George Osborne has rebuffed critics of cuts to tax credits, insisting it was failure to control public spending that would be "economic cruelty" for working families.

He hit back after David Davis joined senior backbench demands for a rethink, warning that the squeeze could prove as damaging to the party as the Poll Tax was under Margaret Thatcher.

The independent Institute for Fiscal Studies has warned that 13 million families will lose an average of £240 a year when the cuts come into effect in April, while three million will lose £1,000 or more.

Shadow chancellor John McDonnell said Mr Osborne had "nothing to say" to "struggling" families and was prioritising the interests of bankers and millionaires.

But the Chancellor said it was Labour's economic policy that posed the biggest risk to workers' quality of life.

In a conference speech pitched at winning over disaffected centre-left voters from the Opposition, he said: "Failing to run a sound economic policy is the most unkind, uncaring thing a government can do.

"It's always the poorest who suffer when the economy fails. It's always working families who lose their jobs.

"That's not a kinder, caring Britain," he added - in a reference to Labour leader Jeremy Corbyn's pitch to voters.

"I'll tell you what that is: it's economic cruelty dressed up as socialist compassion.

"And we're not going to let them wreck the lives of working people again.

"You don't show your compassion by the size of the benefit cheque you dole out, rather you get people back to work.

"Every argument we won, we have shifted the terms of the debate in our country and created a new centre ground, around fiscal responsibility and lower welfare, reformed public services and support for business too."

Prime Minister David Cameron on Sunday resisted pressure from figures such as former Tory minister David Willetts to review the Chancellor's plans and "ease" the cuts in next month's Autumn Statement.

A halt to the reductions was one of the central demands of a march by tens of thousands of opponents of the Government's policies through Manchester yesterday.
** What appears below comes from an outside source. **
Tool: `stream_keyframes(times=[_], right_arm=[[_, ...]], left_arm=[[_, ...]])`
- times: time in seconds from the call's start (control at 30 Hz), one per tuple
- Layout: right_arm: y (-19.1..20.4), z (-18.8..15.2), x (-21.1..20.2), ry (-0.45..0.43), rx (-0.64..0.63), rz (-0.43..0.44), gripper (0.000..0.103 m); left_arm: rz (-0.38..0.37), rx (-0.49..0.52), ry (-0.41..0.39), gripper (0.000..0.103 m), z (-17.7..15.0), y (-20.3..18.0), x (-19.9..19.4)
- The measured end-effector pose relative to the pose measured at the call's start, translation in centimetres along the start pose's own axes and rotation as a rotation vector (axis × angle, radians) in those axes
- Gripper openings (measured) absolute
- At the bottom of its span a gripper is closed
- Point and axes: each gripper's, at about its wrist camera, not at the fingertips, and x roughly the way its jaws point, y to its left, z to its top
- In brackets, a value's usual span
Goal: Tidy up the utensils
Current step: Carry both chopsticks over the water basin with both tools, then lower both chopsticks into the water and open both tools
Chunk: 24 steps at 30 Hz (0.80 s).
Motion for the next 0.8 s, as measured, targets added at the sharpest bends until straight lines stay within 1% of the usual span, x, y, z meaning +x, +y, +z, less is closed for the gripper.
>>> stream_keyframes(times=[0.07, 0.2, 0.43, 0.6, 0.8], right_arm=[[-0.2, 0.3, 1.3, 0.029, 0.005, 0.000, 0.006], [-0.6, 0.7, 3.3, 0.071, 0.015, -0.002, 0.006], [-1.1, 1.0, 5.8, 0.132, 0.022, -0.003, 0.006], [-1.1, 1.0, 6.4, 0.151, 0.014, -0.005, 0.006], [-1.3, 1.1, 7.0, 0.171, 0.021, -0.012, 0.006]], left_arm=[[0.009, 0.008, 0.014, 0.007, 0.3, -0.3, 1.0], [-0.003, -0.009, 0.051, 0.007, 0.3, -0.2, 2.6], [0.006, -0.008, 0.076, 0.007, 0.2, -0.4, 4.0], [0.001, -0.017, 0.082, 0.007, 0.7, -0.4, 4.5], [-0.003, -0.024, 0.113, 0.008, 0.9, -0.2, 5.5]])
And Mr Osborne was struck another blow when The Sun newspaper - which backed the Conservatives at the general election - declared in an editorial that slashing benefits relied upon by working people "cannot be justified".

"The Tories can't claim to be the workers' party while kicking away the ladder from those with a foot on the first rung," said the Sun editorial.
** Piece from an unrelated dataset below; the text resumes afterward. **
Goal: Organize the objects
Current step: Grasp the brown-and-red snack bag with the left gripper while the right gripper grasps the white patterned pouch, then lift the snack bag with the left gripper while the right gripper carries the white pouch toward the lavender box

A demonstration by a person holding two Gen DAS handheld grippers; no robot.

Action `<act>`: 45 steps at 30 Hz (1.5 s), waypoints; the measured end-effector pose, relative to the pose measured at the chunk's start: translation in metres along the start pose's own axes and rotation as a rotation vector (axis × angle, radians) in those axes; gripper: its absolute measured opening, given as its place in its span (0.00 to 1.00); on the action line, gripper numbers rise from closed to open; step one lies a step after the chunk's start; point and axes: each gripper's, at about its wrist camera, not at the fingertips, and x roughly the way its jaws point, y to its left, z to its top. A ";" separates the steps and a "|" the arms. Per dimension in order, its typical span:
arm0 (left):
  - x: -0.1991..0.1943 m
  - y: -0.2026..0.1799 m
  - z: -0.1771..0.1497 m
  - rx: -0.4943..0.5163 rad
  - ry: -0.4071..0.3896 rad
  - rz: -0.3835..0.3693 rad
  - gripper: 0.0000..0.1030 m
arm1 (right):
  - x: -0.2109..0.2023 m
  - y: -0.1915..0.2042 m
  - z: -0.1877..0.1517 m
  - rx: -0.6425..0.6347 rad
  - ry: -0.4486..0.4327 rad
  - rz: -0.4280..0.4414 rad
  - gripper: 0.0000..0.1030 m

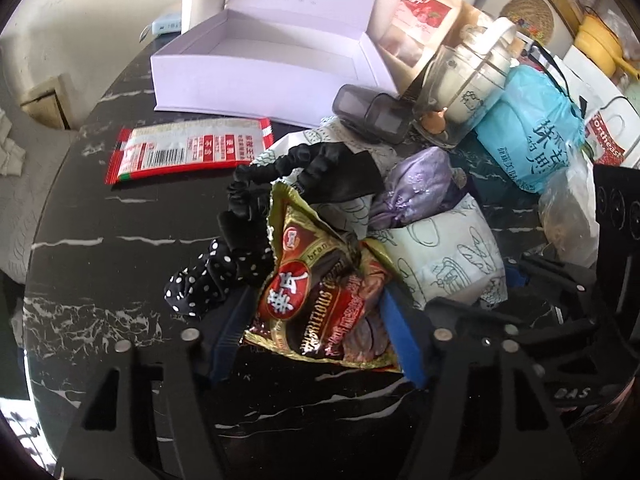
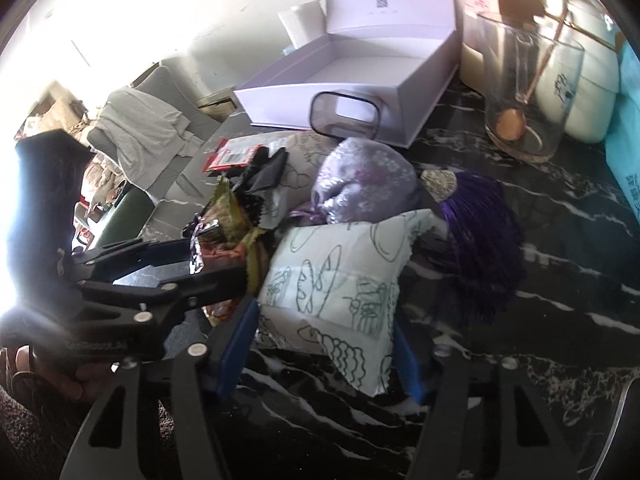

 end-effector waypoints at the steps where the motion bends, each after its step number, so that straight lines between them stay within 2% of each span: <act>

"We are all for working tax credits being scrapped once pay has risen sufficiently. We are nowhere near that."

Mr Davis told the newspaper: "The Government needs to look at this again. For three million families losing £1,000 doesn't mean cancelling your holiday, it means an empty pantry.

"I hope this doesn't turn out to be our Poll Tax."

Mr Osborne said a "typical" family with one person working full-time on the national minimum wage will be better off overall, when all of the Government's changes to benefits, income tax allowances and the establishment of a new "national living wage" are taken into account.

And he told ITV's Good Morning Britain that maintaining tax credits at their current level would force the Government to divert money away from priorities like health and education.

Mr McDonnell said: "It was very disappointing that the Chancellor also had nothing to say to those people living in the real world who are seeing their tax credits cut by £1,300 a year, and who are struggling to pay sky-high rents or are struggling to find enough work to get to the end of each month.

"Instead, he spoke to the few, those millionaires sitting in the hall who will benefit from an inheritance tax cut he is giving them, and to those bankers who were also sat alongside them in the hall who'll benefit from income and corporation tax cuts.

"Angela Eagle and I are in Redcar today meeting people who will be looking at that speech and won't be fooled by Osborne's smoke and mirrors. They want substantive answers in the here and now, and sadly George Osborne failed to offer them any today."

TUC general secretary Frances O'Grady said: "The Government's cuts to tax credits are an astonishing attack on working people. They are so severe that, even with a higher minimum wage and higher tax threshold, most low-paid families will be much worse off.

"But despite people from his own party urging the Chancellor to think again, he has refused to listen."